— TASK INSTRUCTIONS —
In the listing below, count every line that contains "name". Give nothing but the number.

— SUPPLIED MATERIAL —
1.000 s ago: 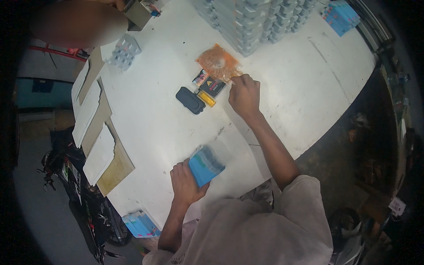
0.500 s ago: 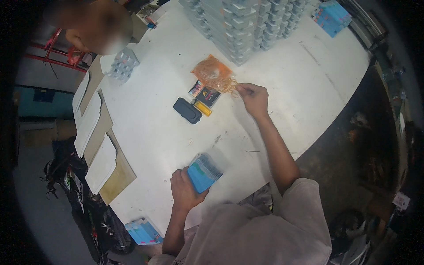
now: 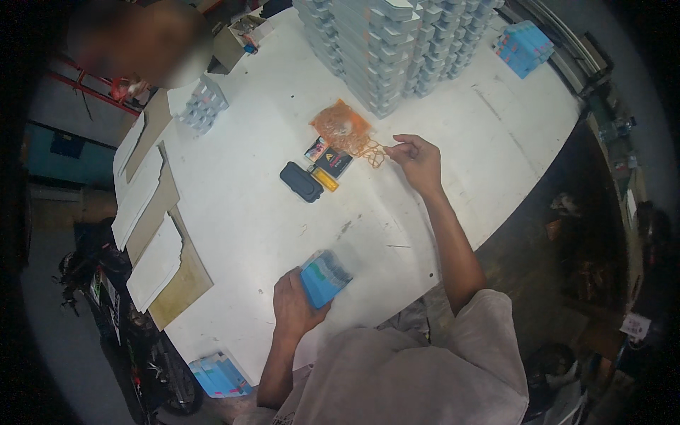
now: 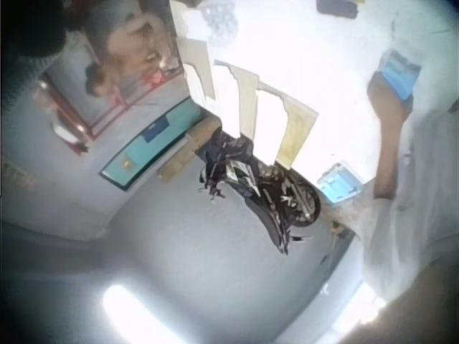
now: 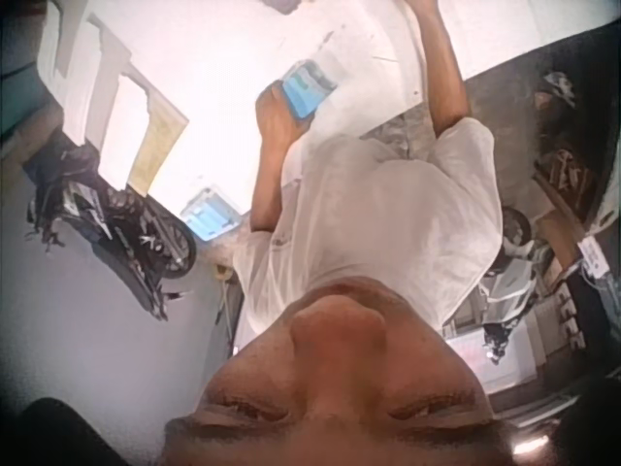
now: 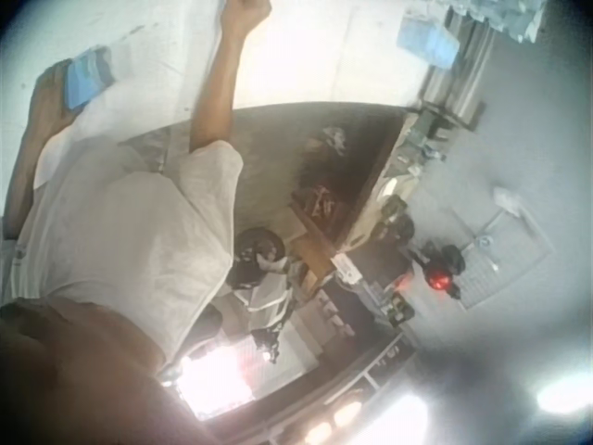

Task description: The person stacks blue printed paper sheets on a white table, aligns them, and secures the stack with a rubber band. The person then moves a cardboard sheet aside and continues stacking more blue sheets.

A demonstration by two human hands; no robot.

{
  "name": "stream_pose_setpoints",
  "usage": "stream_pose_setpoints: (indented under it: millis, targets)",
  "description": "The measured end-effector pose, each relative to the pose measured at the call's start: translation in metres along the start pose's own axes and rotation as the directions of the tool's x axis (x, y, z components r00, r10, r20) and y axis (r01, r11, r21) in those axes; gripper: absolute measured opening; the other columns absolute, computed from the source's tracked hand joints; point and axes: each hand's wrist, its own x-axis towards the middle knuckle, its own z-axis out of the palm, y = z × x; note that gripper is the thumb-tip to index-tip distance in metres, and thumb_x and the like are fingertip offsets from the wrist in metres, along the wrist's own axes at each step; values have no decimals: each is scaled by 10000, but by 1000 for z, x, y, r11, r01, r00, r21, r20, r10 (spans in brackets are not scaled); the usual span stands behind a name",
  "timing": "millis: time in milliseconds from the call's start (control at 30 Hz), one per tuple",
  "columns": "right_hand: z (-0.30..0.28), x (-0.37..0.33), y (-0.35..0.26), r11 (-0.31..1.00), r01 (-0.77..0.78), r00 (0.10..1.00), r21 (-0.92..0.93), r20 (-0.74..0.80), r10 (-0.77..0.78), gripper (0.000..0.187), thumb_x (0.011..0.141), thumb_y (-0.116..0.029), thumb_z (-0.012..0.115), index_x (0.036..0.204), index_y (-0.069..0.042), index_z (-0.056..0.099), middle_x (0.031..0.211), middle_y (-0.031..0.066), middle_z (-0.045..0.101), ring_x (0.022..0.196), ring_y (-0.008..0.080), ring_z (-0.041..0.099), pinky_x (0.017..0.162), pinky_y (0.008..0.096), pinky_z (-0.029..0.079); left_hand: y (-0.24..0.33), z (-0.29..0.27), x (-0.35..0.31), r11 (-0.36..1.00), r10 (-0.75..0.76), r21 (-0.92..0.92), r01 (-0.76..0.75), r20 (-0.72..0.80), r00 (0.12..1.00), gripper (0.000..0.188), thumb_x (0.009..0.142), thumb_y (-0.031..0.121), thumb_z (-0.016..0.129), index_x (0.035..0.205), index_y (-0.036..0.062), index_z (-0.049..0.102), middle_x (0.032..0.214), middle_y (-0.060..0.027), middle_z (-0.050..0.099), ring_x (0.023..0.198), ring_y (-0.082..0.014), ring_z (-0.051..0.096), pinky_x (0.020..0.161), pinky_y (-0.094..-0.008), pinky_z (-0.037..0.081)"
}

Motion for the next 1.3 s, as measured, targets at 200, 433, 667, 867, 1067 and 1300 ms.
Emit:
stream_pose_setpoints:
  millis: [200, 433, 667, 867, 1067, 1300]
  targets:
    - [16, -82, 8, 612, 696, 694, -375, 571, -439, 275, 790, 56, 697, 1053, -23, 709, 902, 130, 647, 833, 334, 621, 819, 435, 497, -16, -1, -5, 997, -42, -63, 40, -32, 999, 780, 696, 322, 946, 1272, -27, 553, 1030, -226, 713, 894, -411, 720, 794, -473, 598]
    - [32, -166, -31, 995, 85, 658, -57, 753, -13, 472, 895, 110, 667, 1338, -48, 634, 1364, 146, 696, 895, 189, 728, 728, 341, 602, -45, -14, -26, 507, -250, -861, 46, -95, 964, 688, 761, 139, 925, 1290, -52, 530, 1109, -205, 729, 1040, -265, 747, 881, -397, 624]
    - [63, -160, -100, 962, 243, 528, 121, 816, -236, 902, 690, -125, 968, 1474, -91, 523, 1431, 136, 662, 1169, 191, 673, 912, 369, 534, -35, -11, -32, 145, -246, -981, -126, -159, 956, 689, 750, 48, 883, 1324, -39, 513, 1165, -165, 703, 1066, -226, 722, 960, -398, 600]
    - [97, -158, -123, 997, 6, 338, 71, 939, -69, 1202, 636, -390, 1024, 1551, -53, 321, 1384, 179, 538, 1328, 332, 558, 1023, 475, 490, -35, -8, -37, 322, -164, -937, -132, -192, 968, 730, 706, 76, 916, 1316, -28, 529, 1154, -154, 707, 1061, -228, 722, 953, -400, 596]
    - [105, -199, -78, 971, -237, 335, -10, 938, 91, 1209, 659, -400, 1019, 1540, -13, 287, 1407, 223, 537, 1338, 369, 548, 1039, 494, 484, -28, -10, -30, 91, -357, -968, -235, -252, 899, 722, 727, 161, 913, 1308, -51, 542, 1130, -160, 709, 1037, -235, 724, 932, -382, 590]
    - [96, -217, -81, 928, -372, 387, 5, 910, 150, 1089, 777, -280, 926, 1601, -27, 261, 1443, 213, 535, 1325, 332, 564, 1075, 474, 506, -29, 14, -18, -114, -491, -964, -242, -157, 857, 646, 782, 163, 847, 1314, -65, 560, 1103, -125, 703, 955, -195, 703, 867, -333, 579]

— EXERCISE OUTPUT —
2